_TASK DESCRIPTION:_ An exact printout of all the entries is required.

_DATA LISTING:_
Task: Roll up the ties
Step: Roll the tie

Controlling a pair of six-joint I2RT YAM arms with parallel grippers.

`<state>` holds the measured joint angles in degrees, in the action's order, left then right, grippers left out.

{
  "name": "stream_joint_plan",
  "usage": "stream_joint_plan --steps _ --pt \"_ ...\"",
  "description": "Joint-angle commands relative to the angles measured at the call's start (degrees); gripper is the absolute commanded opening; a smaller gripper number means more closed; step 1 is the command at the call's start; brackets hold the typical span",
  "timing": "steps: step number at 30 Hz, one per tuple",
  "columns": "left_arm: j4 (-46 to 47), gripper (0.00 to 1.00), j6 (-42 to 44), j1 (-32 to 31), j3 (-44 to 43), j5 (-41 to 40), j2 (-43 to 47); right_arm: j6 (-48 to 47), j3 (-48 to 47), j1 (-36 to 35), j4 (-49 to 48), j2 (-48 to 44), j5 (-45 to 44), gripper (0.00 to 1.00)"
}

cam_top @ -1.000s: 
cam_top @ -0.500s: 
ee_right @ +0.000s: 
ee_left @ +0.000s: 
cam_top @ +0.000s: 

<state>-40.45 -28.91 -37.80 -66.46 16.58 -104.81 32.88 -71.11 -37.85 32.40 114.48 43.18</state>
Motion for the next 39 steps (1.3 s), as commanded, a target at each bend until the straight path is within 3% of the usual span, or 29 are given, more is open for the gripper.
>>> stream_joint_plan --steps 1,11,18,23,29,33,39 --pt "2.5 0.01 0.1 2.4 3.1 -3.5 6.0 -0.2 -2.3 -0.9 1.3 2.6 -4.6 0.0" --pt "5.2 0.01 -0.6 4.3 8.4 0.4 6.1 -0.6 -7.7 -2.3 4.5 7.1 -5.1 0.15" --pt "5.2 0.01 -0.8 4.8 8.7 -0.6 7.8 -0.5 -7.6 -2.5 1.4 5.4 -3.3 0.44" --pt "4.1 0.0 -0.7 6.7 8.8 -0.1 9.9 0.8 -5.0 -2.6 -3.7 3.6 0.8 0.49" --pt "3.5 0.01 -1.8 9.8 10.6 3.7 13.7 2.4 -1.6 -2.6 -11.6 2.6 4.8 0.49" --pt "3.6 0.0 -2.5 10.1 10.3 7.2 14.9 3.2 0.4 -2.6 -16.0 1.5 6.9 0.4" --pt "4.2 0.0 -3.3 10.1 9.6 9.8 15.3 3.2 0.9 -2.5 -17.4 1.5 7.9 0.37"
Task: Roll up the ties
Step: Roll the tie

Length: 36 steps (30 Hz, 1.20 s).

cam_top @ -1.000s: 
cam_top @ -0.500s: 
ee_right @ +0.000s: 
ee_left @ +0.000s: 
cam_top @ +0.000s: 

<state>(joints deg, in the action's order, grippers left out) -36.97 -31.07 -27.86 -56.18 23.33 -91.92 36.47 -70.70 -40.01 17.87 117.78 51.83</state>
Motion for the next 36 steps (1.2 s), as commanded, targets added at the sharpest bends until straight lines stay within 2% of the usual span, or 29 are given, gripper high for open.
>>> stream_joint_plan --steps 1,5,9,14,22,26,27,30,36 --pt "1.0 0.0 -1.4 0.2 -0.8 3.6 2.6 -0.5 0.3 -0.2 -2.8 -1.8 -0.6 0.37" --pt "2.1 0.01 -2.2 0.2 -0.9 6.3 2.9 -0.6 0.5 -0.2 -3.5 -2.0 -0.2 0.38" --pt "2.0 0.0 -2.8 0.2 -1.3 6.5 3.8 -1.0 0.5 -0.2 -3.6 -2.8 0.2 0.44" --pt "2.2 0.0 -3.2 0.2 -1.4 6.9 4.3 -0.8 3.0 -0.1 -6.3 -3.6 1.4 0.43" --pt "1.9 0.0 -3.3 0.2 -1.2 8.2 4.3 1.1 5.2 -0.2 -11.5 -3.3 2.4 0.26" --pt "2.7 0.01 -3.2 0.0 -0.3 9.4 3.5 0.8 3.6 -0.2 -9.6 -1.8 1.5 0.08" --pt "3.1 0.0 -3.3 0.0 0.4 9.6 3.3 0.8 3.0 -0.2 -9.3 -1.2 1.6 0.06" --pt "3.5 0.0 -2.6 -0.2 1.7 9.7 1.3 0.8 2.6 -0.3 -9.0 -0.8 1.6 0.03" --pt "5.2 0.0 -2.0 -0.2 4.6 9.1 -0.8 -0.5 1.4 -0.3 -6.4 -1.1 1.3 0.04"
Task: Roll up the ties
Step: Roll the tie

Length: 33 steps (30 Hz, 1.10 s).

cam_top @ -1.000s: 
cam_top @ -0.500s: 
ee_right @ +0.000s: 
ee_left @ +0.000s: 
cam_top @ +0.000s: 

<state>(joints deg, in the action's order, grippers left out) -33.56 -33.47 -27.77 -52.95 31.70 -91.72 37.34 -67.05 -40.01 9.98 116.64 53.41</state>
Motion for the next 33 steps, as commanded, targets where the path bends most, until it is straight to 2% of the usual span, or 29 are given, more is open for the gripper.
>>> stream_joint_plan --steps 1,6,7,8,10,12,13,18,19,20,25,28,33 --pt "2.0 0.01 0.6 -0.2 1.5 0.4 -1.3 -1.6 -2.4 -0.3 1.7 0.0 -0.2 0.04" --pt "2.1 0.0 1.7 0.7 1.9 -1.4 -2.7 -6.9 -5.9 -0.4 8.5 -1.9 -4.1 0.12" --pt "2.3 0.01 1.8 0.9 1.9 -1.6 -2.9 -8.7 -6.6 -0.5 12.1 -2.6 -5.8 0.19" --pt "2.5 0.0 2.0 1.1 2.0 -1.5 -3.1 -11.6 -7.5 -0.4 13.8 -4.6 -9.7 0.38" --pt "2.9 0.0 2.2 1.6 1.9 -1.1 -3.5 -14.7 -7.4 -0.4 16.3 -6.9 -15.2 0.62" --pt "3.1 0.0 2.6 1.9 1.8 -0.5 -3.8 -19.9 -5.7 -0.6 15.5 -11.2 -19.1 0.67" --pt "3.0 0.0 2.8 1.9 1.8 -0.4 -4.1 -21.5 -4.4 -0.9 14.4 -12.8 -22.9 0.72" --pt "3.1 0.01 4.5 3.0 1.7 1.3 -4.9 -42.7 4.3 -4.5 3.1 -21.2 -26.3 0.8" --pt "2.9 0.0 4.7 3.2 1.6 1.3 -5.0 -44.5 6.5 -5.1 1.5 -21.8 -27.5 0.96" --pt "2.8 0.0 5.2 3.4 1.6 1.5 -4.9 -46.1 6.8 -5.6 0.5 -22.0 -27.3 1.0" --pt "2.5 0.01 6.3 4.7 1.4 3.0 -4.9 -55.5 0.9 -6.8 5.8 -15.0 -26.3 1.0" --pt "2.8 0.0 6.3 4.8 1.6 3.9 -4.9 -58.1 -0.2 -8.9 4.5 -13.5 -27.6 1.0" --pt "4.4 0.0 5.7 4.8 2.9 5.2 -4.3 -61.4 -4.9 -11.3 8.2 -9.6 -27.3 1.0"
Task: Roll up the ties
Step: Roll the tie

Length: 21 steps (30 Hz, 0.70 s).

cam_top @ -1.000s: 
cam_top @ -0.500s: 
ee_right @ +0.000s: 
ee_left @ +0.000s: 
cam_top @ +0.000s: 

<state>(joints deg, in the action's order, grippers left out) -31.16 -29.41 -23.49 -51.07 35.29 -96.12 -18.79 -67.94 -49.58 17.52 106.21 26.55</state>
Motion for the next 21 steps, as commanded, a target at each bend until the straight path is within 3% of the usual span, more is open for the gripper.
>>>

_SOLUTION TO THIS TASK:_
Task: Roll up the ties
Step: Roll the tie

Controlling a pair of six-joint I2RT YAM arms with parallel grippers.

`<state>` holds the measured joint angles in degrees, in the action's order, left then right, grippers left out.

{
  "name": "stream_joint_plan",
  "usage": "stream_joint_plan --steps _ --pt \"_ ...\"",
  "description": "Joint-angle commands relative to the angles measured at the call's start (degrees); gripper is the absolute commanded opening; a smaller gripper number means more closed; step 1 is the command at the call's start; brackets hold the typical span",
  "timing": "steps: step number at 30 Hz, one per tuple",
  "columns": "left_arm: j4 (-46 to 47), gripper (0.00 to 1.00), j6 (-42 to 44), j1 (-32 to 31), j3 (-44 to 43), j5 (-41 to 40), j2 (-43 to 47); right_arm: j6 (-48 to 47), j3 (-48 to 47), j1 (-36 to 35), j4 (-49 to 48), j2 (-48 to 44), j5 (-45 to 44), gripper (0.00 to 1.00)"
}

cam_top @ -1.000s: 
cam_top @ -0.500s: 
ee_right @ +0.000s: 
ee_left @ +0.000s: 
cam_top @ +0.000s: 

<state>-40.45 -28.91 -37.80 -66.46 16.58 -104.81 32.88 -71.11 -37.85 32.40 114.48 43.18</state>
Motion for the next 39 steps (1.3 s), as commanded, a target at each bend until the straight path is within 3% of the usual span, or 29 are given, more is open for the gripper.
>>> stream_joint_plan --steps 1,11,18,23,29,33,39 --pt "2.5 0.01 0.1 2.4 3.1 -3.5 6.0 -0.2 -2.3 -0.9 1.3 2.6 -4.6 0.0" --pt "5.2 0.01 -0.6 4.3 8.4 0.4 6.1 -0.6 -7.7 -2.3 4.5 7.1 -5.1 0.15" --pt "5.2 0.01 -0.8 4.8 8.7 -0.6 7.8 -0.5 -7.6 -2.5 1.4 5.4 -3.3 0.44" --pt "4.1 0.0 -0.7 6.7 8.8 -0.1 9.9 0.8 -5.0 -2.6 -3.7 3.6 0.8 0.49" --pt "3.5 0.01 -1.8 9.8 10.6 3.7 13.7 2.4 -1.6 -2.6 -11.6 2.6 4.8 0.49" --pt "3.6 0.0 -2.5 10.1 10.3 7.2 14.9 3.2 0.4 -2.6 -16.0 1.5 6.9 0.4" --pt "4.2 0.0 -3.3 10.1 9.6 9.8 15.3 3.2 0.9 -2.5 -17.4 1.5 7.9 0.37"
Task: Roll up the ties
Step: Roll the tie

Length: 36 steps (30 Hz, 1.20 s).

cam_top @ -1.000s: 
cam_top @ -0.500s: 
ee_right @ +0.000s: 
ee_left @ +0.000s: 
cam_top @ +0.000s: 

<state>(joints deg, in the action's order, grippers left out) -36.97 -31.07 -27.86 -56.18 23.33 -91.92 36.47 -70.70 -40.01 17.87 117.78 51.83</state>
Motion for the next 36 steps (1.2 s), as commanded, targets added at the sharpest bends until straight lines stay within 2% of the usual span, or 29 are given, gripper high for open.
>>> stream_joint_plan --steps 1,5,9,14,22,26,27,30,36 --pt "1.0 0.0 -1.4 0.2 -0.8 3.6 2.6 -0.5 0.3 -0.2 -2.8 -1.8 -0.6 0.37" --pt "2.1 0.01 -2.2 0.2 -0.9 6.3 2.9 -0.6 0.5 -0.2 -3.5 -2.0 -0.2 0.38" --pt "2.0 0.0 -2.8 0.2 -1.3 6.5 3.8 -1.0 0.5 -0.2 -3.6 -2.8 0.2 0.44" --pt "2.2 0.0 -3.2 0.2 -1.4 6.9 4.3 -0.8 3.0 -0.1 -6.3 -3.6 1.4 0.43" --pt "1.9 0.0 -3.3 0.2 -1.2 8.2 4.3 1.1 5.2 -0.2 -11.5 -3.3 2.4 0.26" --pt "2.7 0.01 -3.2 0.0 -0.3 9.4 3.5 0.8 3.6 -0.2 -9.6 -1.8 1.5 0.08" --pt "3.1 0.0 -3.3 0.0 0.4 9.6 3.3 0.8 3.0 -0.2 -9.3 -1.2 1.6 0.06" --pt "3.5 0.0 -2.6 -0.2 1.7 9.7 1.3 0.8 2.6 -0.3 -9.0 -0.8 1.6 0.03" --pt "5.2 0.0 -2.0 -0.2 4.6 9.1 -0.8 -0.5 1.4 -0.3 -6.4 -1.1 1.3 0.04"
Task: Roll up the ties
Step: Roll the tie

Length: 33 steps (30 Hz, 1.10 s).

cam_top @ -1.000s: 
cam_top @ -0.500s: 
ee_right @ +0.000s: 
ee_left @ +0.000s: 
cam_top @ +0.000s: 

<state>(joints deg, in the action's order, grippers left out) -33.56 -33.47 -27.77 -52.95 31.70 -91.72 37.34 -67.05 -40.01 9.98 116.64 53.41</state>
Motion for the next 33 steps, as commanded, targets where the path bends most, until it is straight to 2% of the usual span, or 29 are given, more is open for the gripper.
>>> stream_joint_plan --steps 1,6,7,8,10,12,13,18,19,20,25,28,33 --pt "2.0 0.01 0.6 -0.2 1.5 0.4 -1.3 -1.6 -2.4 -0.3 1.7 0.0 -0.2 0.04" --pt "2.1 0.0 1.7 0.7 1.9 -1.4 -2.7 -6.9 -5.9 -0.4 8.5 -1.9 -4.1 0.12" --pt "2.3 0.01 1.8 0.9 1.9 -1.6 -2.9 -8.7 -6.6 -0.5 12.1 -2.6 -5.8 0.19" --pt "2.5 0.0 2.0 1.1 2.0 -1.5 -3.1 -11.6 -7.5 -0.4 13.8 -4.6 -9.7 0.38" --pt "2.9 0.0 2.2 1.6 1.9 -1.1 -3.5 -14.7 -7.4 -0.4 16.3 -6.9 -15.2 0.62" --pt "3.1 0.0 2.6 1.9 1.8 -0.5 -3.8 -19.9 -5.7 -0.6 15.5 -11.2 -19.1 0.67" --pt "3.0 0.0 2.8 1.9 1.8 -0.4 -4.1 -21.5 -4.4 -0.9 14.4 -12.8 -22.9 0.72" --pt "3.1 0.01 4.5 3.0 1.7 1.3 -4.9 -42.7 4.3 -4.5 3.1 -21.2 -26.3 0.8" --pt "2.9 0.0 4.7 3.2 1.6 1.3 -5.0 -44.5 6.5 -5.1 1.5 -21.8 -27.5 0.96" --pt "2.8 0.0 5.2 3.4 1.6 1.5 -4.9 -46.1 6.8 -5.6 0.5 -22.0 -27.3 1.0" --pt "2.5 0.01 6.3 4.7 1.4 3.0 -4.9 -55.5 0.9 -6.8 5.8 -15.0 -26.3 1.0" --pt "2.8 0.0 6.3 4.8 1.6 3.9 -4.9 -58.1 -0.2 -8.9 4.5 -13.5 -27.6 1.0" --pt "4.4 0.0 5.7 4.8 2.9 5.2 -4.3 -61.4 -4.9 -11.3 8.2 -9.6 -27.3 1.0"
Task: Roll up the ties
Step: Roll the tie

Length: 21 steps (30 Hz, 0.70 s).

cam_top @ -1.000s: 
cam_top @ -0.500s: 
ee_right @ +0.000s: 
ee_left @ +0.000s: 
cam_top @ +0.000s: 

<state>(joints deg, in the action's order, grippers left out) -31.16 -29.41 -23.49 -51.07 35.29 -96.12 -18.79 -67.94 -49.58 17.52 106.21 26.55</state>
Motion for the next 21 steps, as commanded, a target at each bend until the straight path is within 3% of the usual span, more is open for the gripper.
>>>

With that, the output is complete.